#### To do:
Exact duplicates of all entries are needed.

═════ Supplied material ═════

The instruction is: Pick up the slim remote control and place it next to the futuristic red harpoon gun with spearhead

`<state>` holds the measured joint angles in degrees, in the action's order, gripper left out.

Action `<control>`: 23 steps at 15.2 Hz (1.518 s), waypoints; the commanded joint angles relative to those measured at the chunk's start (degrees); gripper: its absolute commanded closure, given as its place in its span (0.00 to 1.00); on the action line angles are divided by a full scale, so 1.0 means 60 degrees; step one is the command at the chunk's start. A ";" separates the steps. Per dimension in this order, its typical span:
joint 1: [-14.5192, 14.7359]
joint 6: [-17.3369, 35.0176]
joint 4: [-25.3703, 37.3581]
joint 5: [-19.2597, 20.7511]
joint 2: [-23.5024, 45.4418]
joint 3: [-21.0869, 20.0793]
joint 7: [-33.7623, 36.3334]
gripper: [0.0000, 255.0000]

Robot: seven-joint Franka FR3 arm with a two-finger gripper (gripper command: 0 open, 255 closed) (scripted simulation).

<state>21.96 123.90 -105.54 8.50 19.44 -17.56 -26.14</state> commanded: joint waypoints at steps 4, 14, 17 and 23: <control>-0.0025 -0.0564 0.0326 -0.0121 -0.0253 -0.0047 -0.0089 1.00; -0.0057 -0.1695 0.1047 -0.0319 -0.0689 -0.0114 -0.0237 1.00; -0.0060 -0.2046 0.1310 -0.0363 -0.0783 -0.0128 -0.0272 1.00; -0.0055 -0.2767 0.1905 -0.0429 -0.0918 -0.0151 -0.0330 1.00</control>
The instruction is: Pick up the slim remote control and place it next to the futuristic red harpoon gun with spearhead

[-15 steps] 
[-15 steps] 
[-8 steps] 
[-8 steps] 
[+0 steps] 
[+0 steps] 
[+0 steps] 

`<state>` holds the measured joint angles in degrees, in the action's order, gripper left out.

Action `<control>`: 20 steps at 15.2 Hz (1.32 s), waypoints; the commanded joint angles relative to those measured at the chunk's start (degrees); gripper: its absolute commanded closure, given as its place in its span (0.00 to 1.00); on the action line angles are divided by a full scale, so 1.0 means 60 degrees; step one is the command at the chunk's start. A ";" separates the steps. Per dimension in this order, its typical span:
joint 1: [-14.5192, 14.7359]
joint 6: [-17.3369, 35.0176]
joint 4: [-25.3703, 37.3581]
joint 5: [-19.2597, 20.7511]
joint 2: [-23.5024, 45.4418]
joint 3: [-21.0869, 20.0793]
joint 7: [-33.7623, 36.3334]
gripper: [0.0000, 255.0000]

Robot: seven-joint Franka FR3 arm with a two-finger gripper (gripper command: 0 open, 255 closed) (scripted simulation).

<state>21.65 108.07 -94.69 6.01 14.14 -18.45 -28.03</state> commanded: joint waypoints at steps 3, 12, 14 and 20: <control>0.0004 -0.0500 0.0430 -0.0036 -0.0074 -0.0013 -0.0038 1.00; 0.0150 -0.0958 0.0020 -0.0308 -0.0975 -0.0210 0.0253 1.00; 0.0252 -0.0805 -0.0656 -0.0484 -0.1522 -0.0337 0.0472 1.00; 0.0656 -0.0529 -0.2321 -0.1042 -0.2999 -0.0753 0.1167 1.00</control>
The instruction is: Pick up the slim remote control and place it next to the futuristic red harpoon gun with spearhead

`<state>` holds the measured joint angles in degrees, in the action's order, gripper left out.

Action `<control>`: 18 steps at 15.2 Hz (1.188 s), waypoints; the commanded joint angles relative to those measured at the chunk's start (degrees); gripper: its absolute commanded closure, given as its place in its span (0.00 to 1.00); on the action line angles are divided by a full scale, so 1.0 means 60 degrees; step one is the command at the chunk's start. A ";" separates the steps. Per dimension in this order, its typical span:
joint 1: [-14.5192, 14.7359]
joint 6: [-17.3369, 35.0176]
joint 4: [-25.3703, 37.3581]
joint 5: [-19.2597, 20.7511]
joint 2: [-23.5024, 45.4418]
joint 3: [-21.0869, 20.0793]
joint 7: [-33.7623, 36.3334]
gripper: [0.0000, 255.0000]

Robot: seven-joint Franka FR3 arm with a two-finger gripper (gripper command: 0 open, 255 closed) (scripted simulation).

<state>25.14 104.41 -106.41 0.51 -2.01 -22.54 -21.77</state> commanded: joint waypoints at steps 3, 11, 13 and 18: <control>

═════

#### Reply:
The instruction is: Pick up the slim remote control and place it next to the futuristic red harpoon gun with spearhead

`<state>` holds the measured joint angles in degrees, in the action's order, gripper left out.

Action `<control>`: 23 steps at 15.2 Hz (1.518 s), waypoints; the commanded joint angles relative to those measured at the chunk's start (degrees); gripper: its absolute commanded closure, given as its place in its span (0.00 to 1.00); on the action line angles are divided by a full scale, so 1.0 means 60 degrees; step one is the command at the chunk's start. A ";" separates the steps. Per dimension in this order, its typical span:
joint 1: [-14.5192, 14.7359]
joint 6: [-17.3369, 35.0176]
joint 4: [-25.3703, 37.3581]
joint 5: [-19.2597, 20.7511]
joint 2: [-23.5024, 45.4418]
joint 3: [-21.0869, 20.0793]
joint 7: [-33.7623, 36.3334]
gripper: [0.0000, 255.0000]

Robot: seven-joint Franka FR3 arm with a two-finger gripper (gripper command: 0 open, 255 closed) (scripted simulation).

<state>21.96 123.90 -105.54 8.50 19.44 -17.56 -26.14</state> commanded: joint waypoints at steps 4, 14, 17 and 23: <control>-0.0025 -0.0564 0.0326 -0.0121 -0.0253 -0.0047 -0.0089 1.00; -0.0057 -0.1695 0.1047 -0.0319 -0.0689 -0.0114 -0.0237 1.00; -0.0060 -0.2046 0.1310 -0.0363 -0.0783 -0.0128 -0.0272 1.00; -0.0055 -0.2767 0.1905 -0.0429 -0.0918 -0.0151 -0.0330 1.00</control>
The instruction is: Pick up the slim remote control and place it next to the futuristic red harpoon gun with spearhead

[-15 steps] 
[-15 steps] 
[-8 steps] 
[-8 steps] 
[+0 steps] 
[+0 steps] 
[+0 steps] 

`<state>` holds the measured joint angles in degrees, in the action's order, gripper left out.

Action `<control>`: 20 steps at 15.2 Hz (1.32 s), waypoints; the commanded joint angles relative to those measured at the chunk's start (degrees); gripper: its absolute commanded closure, given as its place in its span (0.00 to 1.00); on the action line angles are divided by a full scale, so 1.0 means 60 degrees; step one is the command at the chunk's start. A ";" separates the steps. Per dimension in this order, its typical span:
joint 1: [-14.5192, 14.7359]
joint 6: [-17.3369, 35.0176]
joint 4: [-25.3703, 37.3581]
joint 5: [-19.2597, 20.7511]
joint 2: [-23.5024, 45.4418]
joint 3: [-21.0869, 20.0793]
joint 7: [-33.7623, 36.3334]
gripper: [0.0000, 255.0000]

Robot: seven-joint Franka FR3 arm with a two-finger gripper (gripper command: 0 open, 255 closed) (scripted simulation).

<state>21.65 108.07 -94.69 6.01 14.14 -18.45 -28.03</state> commanded: joint waypoints at steps 3, 12, 14 and 20: <control>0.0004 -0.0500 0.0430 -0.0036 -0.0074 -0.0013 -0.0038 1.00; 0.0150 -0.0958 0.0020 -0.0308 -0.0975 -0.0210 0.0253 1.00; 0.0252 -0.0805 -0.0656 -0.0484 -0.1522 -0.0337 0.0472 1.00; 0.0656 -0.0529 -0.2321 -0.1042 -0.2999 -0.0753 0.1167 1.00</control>
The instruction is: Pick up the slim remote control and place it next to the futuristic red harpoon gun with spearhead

`<state>` holds the measured joint angles in degrees, in the action's order, gripper left out.

Action `<control>`: 18 steps at 15.2 Hz (1.188 s), waypoints; the commanded joint angles relative to those measured at the chunk's start (degrees); gripper: its absolute commanded closure, given as its place in its span (0.00 to 1.00); on the action line angles are divided by a full scale, so 1.0 means 60 degrees; step one is the command at the chunk's start. A ";" separates the steps. Per dimension in this order, its typical span:
joint 1: [-14.5192, 14.7359]
joint 6: [-17.3369, 35.0176]
joint 4: [-25.3703, 37.3581]
joint 5: [-19.2597, 20.7511]
joint 2: [-23.5024, 45.4418]
joint 3: [-21.0869, 20.0793]
joint 7: [-33.7623, 36.3334]
gripper: [0.0000, 255.0000]

Robot: seven-joint Franka FR3 arm with a two-finger gripper (gripper command: 0 open, 255 closed) (scripted simulation).

<state>25.14 104.41 -106.41 0.51 -2.01 -22.54 -21.77</state> commanded: joint waypoints at steps 3, 11, 13 and 18: <control>

The output shown is complete.